In the listing below, locate the lines that hold "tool" and copy them.
++++++++++++++++++++
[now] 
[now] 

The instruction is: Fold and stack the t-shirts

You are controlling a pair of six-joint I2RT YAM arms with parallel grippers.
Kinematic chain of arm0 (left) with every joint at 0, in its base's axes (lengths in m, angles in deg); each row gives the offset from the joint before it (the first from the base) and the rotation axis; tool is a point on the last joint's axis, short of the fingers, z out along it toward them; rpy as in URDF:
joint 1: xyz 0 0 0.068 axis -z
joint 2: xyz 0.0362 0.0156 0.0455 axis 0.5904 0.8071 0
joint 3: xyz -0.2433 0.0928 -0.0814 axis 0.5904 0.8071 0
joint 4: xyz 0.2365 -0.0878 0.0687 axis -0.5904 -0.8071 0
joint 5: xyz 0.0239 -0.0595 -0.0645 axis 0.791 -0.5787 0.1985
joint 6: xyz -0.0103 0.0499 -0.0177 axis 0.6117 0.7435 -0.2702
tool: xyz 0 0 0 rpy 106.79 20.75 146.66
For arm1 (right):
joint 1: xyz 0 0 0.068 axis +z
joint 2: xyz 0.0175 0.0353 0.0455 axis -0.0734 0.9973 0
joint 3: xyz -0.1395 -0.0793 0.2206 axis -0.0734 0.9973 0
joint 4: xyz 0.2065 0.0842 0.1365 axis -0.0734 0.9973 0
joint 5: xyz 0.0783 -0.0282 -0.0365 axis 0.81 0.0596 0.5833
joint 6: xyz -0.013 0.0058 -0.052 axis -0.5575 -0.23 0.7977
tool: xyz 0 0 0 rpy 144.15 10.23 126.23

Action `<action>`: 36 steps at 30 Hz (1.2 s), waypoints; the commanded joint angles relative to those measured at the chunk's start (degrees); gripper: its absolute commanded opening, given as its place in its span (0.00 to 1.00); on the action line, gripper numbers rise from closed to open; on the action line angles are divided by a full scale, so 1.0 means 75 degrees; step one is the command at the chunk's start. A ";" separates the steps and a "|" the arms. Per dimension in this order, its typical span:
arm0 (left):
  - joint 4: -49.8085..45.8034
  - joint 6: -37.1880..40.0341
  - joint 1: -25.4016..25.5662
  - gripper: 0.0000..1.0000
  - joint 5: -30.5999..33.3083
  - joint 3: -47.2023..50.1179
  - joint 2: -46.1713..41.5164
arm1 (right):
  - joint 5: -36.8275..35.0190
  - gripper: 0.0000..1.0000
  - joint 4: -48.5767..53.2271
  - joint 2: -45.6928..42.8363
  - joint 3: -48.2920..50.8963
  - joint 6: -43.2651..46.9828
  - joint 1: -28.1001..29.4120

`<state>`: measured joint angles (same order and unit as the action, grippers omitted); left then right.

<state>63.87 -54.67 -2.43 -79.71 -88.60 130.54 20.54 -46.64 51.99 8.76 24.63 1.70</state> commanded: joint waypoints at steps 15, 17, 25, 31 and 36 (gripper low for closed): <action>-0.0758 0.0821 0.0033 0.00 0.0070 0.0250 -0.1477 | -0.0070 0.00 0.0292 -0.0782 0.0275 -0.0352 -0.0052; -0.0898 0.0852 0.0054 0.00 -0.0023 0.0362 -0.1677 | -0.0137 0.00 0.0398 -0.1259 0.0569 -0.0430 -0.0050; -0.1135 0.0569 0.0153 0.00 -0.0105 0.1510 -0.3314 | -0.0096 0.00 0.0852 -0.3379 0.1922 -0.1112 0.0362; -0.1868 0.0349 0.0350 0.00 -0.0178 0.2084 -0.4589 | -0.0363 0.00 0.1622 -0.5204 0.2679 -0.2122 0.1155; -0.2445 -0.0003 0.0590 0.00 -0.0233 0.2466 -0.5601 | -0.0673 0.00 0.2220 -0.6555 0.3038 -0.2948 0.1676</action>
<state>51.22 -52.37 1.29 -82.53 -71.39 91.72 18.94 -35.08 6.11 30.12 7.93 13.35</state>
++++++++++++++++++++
▶ [Result of this task]
Kinematic chain of arm0 (left) with every joint at 0, in its base's axes (lengths in m, angles in deg); each row gives the offset from the joint before it (the first from the base) and the rotation axis; tool is a point on the last joint's axis, short of the fingers, z out along it toward them; rpy as in URDF:
tool: xyz 0 0 0 rpy 106.79 20.75 146.66
tool: xyz 0 0 0 rpy 144.15 10.23 126.23

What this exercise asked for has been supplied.